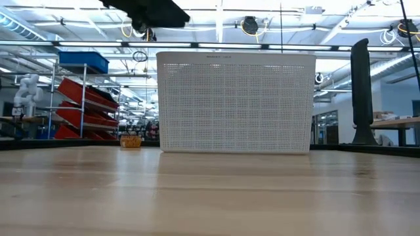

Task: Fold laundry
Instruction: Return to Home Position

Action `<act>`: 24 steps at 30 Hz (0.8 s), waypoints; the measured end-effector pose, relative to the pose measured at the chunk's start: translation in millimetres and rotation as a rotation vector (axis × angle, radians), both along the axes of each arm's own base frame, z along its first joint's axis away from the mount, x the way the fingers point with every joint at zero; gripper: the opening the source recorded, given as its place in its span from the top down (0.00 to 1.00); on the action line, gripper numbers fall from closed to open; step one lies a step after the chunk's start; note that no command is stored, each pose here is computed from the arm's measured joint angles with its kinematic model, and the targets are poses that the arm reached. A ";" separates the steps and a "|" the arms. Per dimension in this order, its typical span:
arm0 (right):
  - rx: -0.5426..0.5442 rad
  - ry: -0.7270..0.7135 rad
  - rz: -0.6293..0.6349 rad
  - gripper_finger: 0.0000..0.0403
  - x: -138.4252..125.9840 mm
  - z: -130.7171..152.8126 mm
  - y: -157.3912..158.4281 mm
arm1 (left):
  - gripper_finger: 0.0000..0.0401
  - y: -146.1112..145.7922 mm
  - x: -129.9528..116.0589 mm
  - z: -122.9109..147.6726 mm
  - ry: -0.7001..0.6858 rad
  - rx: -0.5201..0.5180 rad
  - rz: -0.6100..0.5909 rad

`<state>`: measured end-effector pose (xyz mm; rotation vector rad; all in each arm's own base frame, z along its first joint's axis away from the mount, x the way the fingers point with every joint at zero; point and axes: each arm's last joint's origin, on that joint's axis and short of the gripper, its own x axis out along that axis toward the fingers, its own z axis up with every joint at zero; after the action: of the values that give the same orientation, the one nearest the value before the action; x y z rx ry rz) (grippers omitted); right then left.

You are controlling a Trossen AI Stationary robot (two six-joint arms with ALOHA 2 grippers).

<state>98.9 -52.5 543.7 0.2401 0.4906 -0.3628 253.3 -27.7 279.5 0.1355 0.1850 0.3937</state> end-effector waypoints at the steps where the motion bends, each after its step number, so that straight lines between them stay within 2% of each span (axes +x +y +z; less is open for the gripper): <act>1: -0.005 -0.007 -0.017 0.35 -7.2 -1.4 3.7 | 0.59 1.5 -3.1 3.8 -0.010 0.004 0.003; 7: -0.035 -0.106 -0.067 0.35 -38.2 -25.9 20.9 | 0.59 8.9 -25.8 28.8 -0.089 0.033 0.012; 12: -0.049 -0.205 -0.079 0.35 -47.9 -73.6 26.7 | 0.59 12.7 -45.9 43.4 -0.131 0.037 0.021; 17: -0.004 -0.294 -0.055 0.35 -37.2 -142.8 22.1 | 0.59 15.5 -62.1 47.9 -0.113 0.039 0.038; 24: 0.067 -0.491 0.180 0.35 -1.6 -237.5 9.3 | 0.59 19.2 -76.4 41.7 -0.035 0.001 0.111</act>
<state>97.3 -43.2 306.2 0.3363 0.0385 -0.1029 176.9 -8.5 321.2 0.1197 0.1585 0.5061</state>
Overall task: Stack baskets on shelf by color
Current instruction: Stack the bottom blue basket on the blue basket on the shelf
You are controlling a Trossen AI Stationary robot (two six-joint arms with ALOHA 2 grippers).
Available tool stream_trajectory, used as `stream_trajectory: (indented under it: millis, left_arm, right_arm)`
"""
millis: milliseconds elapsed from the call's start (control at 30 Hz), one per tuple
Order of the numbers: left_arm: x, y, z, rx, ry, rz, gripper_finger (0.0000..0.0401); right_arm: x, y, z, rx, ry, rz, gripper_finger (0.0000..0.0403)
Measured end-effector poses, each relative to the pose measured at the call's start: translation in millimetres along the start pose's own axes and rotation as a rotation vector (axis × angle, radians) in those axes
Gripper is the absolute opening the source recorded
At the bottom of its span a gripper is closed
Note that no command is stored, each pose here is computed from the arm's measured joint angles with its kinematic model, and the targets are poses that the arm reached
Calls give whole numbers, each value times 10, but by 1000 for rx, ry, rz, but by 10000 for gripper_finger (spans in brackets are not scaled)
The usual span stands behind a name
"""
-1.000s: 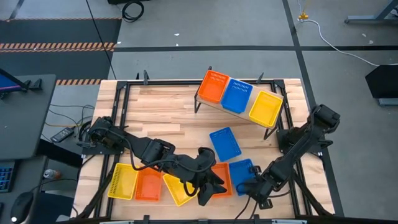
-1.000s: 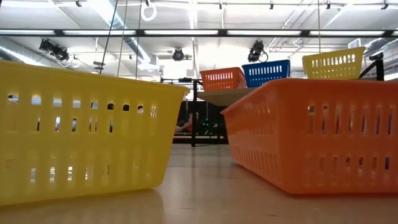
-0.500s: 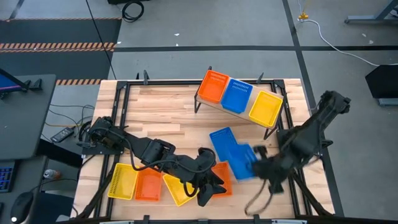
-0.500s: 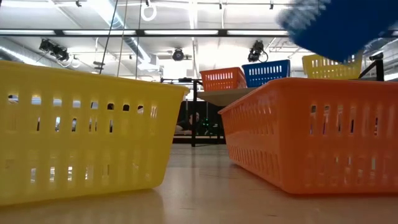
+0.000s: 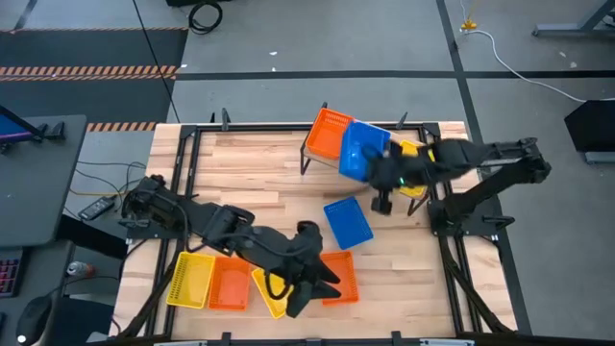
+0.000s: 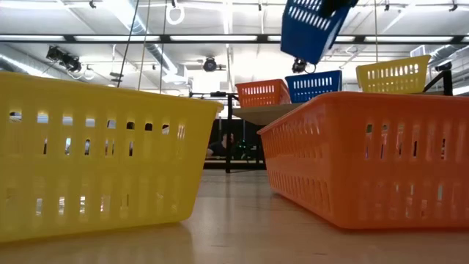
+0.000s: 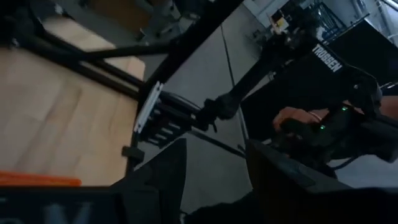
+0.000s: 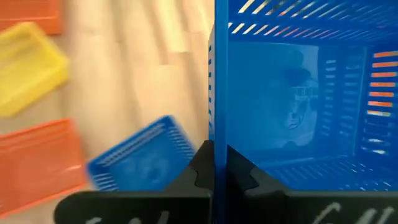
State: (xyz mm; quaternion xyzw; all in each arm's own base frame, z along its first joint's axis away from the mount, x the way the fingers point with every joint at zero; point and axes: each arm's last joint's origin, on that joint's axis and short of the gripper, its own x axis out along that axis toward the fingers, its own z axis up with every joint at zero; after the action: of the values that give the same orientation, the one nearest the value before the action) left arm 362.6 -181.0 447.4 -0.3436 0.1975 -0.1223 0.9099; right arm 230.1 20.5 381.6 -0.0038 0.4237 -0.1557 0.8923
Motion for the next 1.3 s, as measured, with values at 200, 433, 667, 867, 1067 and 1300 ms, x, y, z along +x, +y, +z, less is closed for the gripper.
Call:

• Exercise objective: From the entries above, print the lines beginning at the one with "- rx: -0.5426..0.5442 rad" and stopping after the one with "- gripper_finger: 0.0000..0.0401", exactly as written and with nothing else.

• Result for this exercise:
  - rx: -0.5426..0.5442 rad
  - ry: -0.7270..0.7135 rad
  - rz: -0.6293..0.6349 rad
  - gripper_finger: 0.0000..0.0403
  - x: -138.4252..125.9840 mm
  - z: -130.7171..152.8126 mm
  - y: -157.3912..158.4281 mm
arm1 (left):
  - gripper_finger: 0.0000..0.0401

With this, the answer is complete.